Champdeniers, qui a une curieuse église du XIe siècle et des foires où l’Espagne vient choisir ses mules, a également une brigade de gendarmerie. C’était même jusqu’à ces derniers temps une brigade à cheval.

Mais un ministre sans idéal en a fait une brigade à pied. Et c’est pourquoi alors qu’ils croyaient honnêtement avoir effacé tous les signes extérieurs qui distinguent un gendarme à cheval d’un gendarme à pied, les gendarmes de Champdeniers se trouvèrent démontés à la vue d’une vieille pelle d’écurie, reste suprême de leur ancien état de cavaliers.
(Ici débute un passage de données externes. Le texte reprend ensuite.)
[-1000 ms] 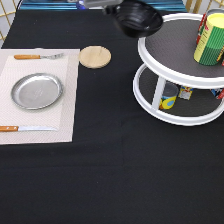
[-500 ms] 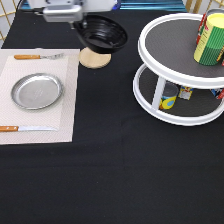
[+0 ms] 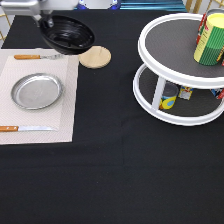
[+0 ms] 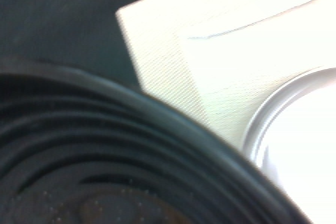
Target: Pick up the bowl from the lazy Susan and put bowl on the plate
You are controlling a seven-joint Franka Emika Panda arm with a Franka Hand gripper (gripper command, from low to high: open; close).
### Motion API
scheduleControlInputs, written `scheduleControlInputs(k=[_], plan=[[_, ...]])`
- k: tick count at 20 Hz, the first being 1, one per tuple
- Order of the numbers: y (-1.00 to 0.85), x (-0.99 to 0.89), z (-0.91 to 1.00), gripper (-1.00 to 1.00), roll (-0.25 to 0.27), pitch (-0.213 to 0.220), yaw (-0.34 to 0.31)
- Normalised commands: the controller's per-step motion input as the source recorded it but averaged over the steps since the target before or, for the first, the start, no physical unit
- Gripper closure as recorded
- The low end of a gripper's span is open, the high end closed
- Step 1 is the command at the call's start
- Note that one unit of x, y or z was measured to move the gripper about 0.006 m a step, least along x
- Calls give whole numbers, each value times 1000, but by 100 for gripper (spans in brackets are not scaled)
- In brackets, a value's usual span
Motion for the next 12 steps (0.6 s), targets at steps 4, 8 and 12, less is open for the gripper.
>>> scheduleControlInputs(k=[4, 8, 12], plan=[[-348, -236, -676, 100, -8, -143, -265], [-293, -276, -604, 100, 0, -91, -278], [-196, -319, -377, 100, 14, -23, -297]])
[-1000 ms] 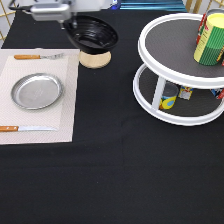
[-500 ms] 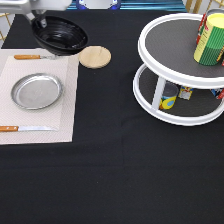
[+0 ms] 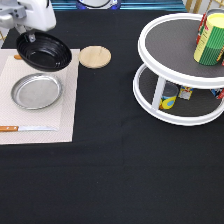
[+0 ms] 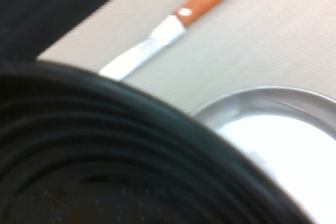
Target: Pick up the bowl from the lazy Susan and put bowl on the plate
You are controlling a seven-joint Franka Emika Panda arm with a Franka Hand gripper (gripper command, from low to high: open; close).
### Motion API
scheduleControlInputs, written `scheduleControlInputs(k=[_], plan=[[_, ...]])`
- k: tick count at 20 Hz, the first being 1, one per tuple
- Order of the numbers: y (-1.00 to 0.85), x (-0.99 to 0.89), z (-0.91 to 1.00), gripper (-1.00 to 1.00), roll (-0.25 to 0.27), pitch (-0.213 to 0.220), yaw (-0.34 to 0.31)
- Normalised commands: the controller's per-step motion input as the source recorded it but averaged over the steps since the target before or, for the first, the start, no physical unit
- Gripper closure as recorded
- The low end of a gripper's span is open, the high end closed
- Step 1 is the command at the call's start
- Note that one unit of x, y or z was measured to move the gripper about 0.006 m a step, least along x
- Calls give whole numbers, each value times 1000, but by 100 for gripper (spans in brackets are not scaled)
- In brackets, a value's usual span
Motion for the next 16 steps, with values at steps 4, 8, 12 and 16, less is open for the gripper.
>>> scheduleControlInputs(k=[4, 8, 12, 16], plan=[[-98, -245, -126, 100, 46, -22, -315], [-44, -200, -30, 100, 112, -36, -294], [-9, -36, -184, 100, 129, -29, -292], [-118, -137, -495, 100, 149, -39, -245]])
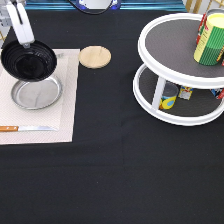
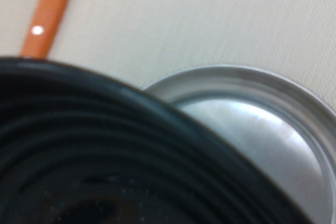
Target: Pick up the bowl from the lazy Susan and put bowl on the plate
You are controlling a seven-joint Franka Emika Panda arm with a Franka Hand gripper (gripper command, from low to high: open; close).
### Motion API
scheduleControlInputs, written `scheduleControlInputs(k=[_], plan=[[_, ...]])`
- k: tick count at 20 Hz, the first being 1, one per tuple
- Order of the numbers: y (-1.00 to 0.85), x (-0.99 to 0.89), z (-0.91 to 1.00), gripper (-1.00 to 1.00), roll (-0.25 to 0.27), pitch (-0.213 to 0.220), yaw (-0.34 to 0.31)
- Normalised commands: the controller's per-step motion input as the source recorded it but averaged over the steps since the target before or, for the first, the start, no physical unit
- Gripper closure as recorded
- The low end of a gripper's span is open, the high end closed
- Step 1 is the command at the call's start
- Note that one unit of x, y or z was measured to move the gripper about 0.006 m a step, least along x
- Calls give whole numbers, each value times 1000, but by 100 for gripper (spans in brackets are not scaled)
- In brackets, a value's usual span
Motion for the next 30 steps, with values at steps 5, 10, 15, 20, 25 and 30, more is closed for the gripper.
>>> scheduleControlInputs(k=[5, 10, 15, 20, 25, 30], plan=[[-238, -262, -576, 100, 126, -64, -209], [-268, -158, -410, 100, 89, -50, -172], [-7, 150, -357, 100, 59, 45, -96], [7, 216, -299, 100, 84, 94, -33], [0, 227, -201, 100, 93, 98, -36], [6, 398, -25, -100, 28, 150, -62]])
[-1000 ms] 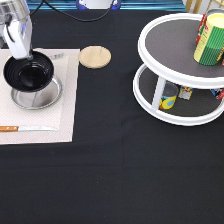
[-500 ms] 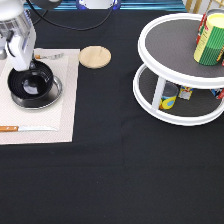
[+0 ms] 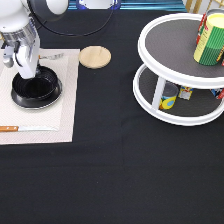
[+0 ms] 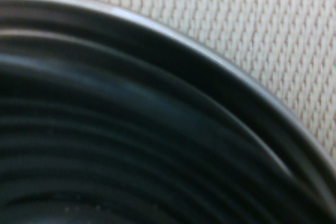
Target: Pick up the bowl from the lazy Susan and put bowl on the plate
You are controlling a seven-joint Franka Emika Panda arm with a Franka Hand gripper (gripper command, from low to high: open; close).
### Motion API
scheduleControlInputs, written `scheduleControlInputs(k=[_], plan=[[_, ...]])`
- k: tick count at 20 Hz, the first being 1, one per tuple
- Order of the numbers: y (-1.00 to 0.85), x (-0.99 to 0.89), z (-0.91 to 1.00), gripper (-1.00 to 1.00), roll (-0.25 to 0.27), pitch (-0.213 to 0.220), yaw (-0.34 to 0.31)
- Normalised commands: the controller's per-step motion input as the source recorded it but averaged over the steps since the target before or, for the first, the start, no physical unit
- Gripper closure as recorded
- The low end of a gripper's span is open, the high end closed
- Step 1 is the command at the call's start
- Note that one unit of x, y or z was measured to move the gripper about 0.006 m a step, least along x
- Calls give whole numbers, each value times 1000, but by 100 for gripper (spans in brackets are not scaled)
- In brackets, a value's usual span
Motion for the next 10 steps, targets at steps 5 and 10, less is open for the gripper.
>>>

Ils s’en ouvrirent au colonel de la 9e légion, qui prescrivit de déposer l’outil à Niort, d’où il devrait être expédié en Indre-et-Loire, à la brigade de Châteaurenault, qui, elle, est encore à cheval. C’était bien. Mais aucun crédit n’avait été prévu au budget de l’armée pour cette opération. Pourtant il fallait obtempérer.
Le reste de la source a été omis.